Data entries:
────────

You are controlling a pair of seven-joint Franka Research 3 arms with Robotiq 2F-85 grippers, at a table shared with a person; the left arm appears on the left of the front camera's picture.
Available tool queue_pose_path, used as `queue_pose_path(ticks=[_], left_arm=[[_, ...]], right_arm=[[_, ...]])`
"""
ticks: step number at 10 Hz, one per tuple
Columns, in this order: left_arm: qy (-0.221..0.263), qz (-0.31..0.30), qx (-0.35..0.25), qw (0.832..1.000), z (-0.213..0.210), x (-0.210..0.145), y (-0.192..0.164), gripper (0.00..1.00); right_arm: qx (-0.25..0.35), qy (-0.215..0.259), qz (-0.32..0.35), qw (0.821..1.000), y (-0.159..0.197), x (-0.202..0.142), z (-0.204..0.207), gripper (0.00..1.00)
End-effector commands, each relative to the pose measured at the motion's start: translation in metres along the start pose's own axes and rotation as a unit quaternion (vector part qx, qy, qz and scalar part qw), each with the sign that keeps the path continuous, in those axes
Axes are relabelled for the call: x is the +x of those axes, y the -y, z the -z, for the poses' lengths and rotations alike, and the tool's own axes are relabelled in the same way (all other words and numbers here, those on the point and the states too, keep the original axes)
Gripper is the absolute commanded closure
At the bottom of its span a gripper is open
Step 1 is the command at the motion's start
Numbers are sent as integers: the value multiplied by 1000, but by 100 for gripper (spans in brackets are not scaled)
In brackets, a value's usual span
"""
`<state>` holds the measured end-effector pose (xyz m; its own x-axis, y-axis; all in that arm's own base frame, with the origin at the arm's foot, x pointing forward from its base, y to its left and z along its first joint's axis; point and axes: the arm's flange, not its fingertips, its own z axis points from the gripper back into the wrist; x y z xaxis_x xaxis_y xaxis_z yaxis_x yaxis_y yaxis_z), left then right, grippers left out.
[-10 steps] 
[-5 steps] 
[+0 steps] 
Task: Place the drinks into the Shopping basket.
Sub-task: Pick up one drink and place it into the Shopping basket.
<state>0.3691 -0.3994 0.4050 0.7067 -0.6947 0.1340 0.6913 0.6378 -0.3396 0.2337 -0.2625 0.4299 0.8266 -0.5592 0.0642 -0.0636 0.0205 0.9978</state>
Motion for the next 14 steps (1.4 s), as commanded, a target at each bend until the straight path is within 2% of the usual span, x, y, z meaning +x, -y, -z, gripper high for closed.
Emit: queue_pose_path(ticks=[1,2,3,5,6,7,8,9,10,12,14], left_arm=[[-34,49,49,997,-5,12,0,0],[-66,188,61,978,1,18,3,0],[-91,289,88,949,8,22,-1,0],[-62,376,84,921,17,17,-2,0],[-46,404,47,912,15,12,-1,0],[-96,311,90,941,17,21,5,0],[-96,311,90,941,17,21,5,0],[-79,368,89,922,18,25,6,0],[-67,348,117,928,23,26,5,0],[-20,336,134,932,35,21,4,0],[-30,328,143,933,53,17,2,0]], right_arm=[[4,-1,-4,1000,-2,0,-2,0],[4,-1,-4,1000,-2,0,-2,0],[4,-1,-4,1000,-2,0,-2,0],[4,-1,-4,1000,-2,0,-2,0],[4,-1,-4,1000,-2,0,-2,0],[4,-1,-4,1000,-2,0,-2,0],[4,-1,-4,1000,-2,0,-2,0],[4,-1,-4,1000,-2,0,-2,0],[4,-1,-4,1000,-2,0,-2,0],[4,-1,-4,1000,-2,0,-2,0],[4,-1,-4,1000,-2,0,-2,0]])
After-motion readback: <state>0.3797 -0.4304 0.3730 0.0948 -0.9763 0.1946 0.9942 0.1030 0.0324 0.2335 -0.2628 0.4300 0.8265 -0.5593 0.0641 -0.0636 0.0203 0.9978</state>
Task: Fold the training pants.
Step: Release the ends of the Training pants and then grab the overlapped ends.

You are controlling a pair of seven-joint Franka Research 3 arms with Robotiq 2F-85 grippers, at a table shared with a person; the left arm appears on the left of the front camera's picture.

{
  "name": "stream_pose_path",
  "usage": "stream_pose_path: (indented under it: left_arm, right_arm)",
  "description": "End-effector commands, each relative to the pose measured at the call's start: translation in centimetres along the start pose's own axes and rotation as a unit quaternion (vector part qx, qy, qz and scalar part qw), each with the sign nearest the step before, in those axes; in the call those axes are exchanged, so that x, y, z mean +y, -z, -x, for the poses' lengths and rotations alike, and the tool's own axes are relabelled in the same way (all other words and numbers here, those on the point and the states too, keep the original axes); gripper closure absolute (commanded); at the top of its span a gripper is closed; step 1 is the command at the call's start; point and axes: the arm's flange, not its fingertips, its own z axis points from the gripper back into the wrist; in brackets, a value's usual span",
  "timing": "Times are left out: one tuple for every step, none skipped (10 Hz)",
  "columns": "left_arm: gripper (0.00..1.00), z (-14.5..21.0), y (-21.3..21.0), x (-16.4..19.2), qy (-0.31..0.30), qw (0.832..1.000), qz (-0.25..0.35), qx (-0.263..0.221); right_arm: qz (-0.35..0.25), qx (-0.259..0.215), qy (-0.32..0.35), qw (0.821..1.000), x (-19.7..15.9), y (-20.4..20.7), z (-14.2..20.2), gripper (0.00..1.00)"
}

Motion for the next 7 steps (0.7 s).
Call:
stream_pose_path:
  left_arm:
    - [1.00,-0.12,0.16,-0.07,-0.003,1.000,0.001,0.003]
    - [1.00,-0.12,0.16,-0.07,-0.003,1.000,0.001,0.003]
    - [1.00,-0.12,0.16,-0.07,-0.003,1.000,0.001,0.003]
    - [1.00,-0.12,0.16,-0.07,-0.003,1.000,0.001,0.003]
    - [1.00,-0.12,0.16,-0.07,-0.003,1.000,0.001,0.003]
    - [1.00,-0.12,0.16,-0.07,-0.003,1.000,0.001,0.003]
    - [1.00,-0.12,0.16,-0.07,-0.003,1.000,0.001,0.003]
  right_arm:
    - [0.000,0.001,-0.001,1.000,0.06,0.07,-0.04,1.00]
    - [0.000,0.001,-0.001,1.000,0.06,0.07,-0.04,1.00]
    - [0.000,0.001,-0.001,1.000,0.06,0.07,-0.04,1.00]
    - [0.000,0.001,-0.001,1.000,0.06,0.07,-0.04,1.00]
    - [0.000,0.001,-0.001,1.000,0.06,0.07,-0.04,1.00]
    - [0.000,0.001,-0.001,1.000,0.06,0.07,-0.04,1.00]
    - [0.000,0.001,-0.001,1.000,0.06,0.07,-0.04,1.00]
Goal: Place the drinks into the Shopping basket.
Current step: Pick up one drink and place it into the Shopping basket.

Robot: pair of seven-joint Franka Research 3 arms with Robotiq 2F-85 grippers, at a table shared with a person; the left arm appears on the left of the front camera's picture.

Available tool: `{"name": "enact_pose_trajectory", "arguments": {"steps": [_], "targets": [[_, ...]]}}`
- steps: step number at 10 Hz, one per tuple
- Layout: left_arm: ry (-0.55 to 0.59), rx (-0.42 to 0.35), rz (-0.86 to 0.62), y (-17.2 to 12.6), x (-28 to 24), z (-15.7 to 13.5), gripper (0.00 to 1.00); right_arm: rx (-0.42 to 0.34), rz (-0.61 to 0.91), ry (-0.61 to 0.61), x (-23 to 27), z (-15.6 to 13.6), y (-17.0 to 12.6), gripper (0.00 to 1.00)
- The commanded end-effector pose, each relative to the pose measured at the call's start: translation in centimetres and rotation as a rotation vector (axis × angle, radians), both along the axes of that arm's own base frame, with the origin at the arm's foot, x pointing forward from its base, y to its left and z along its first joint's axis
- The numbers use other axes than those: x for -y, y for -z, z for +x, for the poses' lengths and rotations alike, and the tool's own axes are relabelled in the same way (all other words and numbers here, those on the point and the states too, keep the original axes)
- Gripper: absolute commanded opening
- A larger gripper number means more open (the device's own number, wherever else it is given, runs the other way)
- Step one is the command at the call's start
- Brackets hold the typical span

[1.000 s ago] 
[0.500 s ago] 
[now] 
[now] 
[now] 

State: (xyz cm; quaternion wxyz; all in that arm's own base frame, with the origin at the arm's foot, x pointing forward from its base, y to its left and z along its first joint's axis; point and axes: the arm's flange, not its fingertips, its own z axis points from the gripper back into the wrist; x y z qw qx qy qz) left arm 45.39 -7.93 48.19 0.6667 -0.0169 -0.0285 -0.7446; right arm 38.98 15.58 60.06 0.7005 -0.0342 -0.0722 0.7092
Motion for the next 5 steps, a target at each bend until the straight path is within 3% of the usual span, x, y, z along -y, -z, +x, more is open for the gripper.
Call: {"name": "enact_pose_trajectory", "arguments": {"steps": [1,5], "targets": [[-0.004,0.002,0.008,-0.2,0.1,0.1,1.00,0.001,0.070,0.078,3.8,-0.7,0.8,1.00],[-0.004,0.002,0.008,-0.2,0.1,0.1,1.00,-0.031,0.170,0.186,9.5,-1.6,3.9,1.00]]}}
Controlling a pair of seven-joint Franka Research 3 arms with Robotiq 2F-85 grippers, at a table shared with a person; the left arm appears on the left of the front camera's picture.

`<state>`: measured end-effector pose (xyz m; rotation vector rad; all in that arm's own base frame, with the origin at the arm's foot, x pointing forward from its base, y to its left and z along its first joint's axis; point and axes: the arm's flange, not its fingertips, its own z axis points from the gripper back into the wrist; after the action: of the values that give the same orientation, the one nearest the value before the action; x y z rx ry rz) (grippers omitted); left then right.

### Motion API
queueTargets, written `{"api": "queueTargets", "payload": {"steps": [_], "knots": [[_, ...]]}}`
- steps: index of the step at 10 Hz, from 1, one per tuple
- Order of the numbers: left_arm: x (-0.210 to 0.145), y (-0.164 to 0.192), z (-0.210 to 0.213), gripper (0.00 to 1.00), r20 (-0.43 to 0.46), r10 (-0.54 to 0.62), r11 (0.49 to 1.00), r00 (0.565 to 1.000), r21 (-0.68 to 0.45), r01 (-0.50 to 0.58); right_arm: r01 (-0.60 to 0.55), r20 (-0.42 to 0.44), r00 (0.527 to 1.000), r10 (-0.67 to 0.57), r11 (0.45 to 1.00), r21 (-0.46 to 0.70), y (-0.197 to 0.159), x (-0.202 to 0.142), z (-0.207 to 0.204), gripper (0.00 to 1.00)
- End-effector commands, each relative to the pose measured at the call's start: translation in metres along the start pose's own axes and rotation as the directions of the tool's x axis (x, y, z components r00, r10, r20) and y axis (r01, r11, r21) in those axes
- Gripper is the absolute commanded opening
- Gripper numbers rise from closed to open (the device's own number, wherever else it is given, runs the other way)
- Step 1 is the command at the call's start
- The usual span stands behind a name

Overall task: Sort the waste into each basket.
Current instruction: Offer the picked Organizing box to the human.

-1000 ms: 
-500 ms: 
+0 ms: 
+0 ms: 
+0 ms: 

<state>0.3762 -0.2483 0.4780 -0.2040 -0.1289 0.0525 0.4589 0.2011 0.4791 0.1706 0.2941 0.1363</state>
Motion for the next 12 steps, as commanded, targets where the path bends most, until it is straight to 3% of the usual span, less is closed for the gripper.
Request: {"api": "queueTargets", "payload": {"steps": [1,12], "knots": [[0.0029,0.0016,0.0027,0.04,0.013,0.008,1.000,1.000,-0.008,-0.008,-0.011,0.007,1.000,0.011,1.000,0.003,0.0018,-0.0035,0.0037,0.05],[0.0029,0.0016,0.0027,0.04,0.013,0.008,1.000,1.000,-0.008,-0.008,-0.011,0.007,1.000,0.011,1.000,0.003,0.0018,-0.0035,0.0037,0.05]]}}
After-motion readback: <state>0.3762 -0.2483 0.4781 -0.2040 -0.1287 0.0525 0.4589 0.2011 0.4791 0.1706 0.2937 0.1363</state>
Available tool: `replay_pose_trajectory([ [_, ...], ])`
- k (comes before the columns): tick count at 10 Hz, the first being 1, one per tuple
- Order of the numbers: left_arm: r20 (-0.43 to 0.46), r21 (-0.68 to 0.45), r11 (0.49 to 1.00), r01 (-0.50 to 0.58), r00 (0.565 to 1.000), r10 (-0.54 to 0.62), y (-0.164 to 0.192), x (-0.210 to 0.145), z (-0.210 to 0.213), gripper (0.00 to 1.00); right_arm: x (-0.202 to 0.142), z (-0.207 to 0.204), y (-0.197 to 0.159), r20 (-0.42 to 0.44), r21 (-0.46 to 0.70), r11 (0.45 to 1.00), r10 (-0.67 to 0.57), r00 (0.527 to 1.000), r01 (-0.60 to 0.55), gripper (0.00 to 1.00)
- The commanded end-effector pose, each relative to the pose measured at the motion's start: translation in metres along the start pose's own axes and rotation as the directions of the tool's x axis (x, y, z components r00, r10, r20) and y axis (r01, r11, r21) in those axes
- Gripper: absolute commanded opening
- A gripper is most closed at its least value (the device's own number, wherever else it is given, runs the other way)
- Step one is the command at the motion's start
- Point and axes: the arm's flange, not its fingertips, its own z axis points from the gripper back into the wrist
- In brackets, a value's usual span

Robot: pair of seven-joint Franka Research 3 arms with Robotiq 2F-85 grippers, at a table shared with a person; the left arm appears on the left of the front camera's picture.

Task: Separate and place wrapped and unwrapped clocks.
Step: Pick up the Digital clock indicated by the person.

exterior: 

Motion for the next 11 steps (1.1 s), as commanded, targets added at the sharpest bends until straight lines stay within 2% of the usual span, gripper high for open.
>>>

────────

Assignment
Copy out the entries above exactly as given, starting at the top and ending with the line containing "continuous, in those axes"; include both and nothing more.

Final answer
You are controlling a pair of seven-joint Franka Research 3 arms with Robotiq 2F-85 grippers, at a table shared with a person; the left arm appears on the left of the front camera's picture.
Available tool queue_pose_path, used as `queue_pose_path(ticks=[_], left_arm=[[_, ...]], right_arm=[[_, ...]])`
"""
ticks: step number at 10 Hz, one per tuple
Columns, in this order: left_arm: qy (-0.221..0.263), qz (-0.31..0.30), qx (-0.35..0.25), qw (0.832..1.000), z (-0.213..0.210), x (-0.210..0.145), y (-0.192..0.164), gripper (0.00..1.00); right_arm: qx (-0.25..0.35), qy (-0.215..0.259), qz (-0.32..0.35), qw (0.821..1.000), y (-0.159..0.197), x (-0.202..0.142), z (-0.204..0.207), gripper (0.00..1.00)
End-effector commands, each relative to the pose measured at the motion's start: translation in metres along the start pose's own axes and rotation as a unit quaternion (vector part qx, qy, qz and scalar part qw), each with the sign that keeps the path continuous, in those axes

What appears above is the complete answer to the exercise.